Could you repeat the whole listing below exactly as it stands?

◇ ◇ ◇ ◇ ◇

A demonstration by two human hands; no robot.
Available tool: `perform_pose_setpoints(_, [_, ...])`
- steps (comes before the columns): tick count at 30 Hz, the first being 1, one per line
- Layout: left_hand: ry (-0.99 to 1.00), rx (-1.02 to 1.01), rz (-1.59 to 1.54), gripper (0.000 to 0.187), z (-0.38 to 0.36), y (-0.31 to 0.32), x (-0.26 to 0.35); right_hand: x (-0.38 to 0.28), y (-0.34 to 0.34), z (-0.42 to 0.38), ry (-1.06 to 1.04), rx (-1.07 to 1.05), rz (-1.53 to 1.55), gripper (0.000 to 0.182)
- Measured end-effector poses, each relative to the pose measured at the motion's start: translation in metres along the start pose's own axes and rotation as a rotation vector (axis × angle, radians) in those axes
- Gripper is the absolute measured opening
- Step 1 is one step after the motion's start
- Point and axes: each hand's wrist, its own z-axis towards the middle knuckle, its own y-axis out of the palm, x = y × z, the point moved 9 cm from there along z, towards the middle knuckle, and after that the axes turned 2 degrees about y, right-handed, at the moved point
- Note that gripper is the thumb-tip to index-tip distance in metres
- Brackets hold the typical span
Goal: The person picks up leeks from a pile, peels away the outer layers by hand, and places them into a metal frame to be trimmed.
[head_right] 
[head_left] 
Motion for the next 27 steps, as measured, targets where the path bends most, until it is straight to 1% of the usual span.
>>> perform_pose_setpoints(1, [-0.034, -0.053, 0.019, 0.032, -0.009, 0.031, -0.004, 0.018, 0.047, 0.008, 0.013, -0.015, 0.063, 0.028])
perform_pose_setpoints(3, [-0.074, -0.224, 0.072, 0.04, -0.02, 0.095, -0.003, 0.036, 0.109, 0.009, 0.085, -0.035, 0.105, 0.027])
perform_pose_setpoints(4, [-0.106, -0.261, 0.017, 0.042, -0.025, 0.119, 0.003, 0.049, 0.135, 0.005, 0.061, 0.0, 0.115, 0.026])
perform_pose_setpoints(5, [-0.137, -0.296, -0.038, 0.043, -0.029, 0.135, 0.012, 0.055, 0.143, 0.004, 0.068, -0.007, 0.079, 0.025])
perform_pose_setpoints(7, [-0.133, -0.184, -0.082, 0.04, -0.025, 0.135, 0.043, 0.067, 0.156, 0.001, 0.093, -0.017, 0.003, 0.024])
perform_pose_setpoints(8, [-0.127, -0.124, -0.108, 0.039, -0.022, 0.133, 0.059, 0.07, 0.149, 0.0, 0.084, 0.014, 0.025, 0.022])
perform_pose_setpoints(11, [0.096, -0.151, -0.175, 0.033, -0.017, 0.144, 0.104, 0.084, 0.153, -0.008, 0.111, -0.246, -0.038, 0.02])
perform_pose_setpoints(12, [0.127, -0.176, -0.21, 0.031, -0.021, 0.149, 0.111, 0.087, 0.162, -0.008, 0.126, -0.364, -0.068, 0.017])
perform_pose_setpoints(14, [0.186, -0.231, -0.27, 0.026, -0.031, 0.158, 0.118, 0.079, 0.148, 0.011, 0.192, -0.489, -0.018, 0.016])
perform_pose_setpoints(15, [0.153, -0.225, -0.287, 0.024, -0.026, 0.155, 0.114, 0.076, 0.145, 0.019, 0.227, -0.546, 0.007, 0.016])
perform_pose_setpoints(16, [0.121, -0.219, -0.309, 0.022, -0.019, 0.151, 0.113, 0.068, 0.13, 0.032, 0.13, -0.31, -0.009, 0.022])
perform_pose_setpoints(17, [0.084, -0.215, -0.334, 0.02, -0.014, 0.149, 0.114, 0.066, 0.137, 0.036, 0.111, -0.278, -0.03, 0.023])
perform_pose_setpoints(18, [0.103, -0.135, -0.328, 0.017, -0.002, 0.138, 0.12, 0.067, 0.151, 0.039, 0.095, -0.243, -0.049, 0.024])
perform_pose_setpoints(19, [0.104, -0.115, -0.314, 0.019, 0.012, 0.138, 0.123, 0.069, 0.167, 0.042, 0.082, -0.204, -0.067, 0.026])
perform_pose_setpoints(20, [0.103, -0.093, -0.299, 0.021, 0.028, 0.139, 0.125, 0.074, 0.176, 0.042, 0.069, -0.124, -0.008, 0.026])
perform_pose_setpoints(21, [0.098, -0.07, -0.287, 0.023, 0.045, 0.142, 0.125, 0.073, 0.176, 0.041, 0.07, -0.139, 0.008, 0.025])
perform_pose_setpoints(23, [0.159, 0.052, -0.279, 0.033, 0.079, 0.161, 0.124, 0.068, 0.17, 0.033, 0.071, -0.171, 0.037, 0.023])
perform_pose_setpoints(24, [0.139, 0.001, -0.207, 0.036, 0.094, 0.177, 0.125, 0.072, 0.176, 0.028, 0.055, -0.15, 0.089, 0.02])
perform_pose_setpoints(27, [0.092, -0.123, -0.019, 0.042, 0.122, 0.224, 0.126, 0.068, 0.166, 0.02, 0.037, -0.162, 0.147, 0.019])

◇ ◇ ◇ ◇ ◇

* _Solved problem_:
A demonstration by two human hands; no robot.
Available tool: `perform_pose_setpoints(_, [_, ...])`
- steps (comes before the columns): tick count at 30 Hz, the first being 1, one per line
- Layout: left_hand: ry (-0.99 to 1.00), rx (-1.02 to 1.01), rz (-1.59 to 1.54), gripper (0.000 to 0.187), z (-0.38 to 0.36), y (-0.31 to 0.32), x (-0.26 to 0.35); right_hand: x (-0.38 to 0.28), y (-0.34 to 0.34), z (-0.42 to 0.38), ry (-1.06 to 1.04), rx (-1.07 to 1.05), rz (-1.53 to 1.55), gripper (0.000 to 0.182)
- Measured end-effector poses, each relative to the pose measured at the motion's start: translation in metres along the start pose's own axes and rotation as a rotation vector (axis × angle, radians) in those axes
- Gripper is the absolute measured opening
- Step 1 is one step after the motion's start
- Point and axes: each hand's wrist, its own z-axis towards the middle knuckle, its own y-axis out of the palm, x = y × z, the point moved 9 cm from there along z, towards the middle knuckle, and after that the axes turned 2 degrees about y, right-handed, at the moved point
- Note that gripper is the thumb-tip to index-tip distance in metres
- Brackets hold the typical span
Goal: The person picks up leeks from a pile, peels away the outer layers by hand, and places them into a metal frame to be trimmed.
[head_right] 
[head_left] 
Motion for the next 27 steps, as measured, targets where the path bends most, until it is straight to 1% of the usual span.
>>> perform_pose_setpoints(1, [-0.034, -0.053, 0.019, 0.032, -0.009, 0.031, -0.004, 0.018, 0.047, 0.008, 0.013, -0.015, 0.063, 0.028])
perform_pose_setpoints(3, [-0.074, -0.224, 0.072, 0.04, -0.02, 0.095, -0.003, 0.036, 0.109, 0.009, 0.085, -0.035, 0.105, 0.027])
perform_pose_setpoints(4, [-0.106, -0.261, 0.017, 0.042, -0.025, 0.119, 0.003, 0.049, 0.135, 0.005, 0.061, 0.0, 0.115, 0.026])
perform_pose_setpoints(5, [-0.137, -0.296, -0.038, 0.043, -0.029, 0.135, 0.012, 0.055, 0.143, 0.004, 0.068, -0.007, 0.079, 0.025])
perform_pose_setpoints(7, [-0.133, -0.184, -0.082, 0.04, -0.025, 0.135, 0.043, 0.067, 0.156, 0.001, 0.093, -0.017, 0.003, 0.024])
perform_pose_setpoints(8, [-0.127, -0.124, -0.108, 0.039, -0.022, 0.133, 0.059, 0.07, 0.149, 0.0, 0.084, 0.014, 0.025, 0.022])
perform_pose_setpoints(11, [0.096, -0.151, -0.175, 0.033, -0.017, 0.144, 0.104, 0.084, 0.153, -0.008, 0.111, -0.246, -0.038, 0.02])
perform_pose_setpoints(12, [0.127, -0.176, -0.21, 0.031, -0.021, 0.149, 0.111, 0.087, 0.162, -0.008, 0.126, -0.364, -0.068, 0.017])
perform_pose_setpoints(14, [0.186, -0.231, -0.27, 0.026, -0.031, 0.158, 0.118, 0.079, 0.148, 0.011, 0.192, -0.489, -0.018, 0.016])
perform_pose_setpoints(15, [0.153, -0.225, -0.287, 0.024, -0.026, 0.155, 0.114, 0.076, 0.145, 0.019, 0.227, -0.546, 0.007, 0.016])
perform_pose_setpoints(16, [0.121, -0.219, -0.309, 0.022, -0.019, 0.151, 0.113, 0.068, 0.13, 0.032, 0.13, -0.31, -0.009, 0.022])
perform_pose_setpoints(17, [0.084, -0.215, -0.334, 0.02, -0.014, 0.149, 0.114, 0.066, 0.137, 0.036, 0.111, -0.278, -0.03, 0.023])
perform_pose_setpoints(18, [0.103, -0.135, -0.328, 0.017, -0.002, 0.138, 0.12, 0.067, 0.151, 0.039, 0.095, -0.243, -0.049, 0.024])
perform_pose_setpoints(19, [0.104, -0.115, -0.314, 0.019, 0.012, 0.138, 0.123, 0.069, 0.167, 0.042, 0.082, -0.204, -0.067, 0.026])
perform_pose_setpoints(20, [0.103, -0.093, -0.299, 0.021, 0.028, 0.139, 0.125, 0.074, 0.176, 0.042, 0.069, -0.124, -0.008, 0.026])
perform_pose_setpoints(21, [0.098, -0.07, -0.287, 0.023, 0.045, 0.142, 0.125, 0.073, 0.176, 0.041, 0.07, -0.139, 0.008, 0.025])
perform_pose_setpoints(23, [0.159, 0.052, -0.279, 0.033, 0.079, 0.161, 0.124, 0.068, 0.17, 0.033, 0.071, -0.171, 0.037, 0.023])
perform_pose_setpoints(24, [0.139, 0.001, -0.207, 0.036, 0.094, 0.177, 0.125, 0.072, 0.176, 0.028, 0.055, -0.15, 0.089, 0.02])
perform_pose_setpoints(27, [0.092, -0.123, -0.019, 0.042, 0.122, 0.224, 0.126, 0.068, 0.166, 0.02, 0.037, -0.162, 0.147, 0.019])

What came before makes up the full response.